Cuando se ponía la ropa a secar, te tenías que estar un par de horas quitando
bichos. No era raro que le quitaras más de doscientos bichos a la ropa después
de lavada, lo que era el cuento de nunca acabar. Se dio el caso de un viejo (al
que llamábamos don Pedro porque tenía sarna), al que se le empoderaron los
piojos y se lo comieron. Murió a consecuencia de tanto piojo. No había quien se
acercara a él porque hasta las mantas se movían solas de plenas que estaban.
Yo lo pasé
bastante bien en esta prisión, porque, aunque pegaban muchas palizas, a mí no
me tocó más que un coletazo de vergajo de un oficial muy viejo que apenas me
hizo daño, por descuidarme un día al salir al patio de los últimos cuando
tocaron diana. Muy pocos podrán decir esto.
Mis amigos
eran Descalzo, Sebastián de Alpera, Aranega y Formentera, natural de aquella
capital. Aún no hemos dejado de cruzarnos correspondencia. Una noche, por estar
hablando los cuatro, llegó un oficial y les pegó a ellos. A mí me dejó porque
me tenían bien considerado y nunca se metían conmigo.
Durante estos
meses, teníamos la esperanza de salir pronto. El Director nos dijo un día que
para las navidades próximas estaríamos en casa más del ochenta por ciento. Se
publicó por entonces el decreto titulado “La magnanimidad del Caudillo”.
Después pudimos comprobar que la magnanimidad fue la “bufa la gamba”.
A los pocos
días, cuando Francia declara la guerra a Alemania, con las primeras ofensivas,
continúa la esperanza de salir. Pero cuando Francia claudica, entonces decae
por completo, por la rendición francesa y por el pacto de Rusia con Alemania y la
propaganda que hacen de la hermana Rusia. Parecía que ya tenían el triunfo
total y esto hizo que decayera todavía más la moral. Yo, desde el principio,
calculaba que este régimen no podía durar más de dos años, pero menos tampoco.

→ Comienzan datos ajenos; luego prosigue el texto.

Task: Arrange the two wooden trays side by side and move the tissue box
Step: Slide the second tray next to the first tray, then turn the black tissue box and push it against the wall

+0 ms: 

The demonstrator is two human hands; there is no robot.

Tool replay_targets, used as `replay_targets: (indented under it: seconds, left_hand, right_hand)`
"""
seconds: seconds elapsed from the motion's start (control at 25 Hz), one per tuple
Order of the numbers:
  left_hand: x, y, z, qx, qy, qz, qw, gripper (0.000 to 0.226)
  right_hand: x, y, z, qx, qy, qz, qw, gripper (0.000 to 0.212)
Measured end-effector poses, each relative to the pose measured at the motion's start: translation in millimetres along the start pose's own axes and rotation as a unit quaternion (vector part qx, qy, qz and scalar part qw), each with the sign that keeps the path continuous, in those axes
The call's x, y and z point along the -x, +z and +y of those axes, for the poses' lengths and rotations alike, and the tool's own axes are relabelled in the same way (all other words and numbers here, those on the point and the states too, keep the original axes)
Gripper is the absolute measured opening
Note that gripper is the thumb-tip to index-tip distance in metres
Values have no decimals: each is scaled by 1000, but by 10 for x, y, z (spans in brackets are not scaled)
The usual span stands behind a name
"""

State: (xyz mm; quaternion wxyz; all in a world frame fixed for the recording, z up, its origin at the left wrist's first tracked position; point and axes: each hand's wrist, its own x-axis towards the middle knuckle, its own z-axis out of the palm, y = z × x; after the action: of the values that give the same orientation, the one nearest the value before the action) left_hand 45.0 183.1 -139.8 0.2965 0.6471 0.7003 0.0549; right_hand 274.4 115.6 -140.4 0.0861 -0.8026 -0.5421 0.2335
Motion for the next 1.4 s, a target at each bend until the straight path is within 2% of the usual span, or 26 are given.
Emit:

En todo momento estuve contenido. Mi dicho era: continúo en las mías. Aunque
esto va a ser más largo de lo que me había figurado.
Tengo
que decir que desde el día primero de agosto que comparecí ante aquel consejo
en la Santa Espina no se me requirió para nada hasta el 20 de febrero de 1940.
Estando en Cocheras, fui llamado ante el teniente auditor de la séptima región,
un señor bastante campechano. Se me interrogó con buenos modos y con excelente
trato. Me manifestaban que no tuviera miedo, que no estaba en la Espina.
Querían que contara la verdad de los hechos y que rectificara, si había algo
que rectificar, de lo declarado en aquella otra declaración. Después de un
largo interrogatorio, se me ordenó que me retirara, como así lo hice.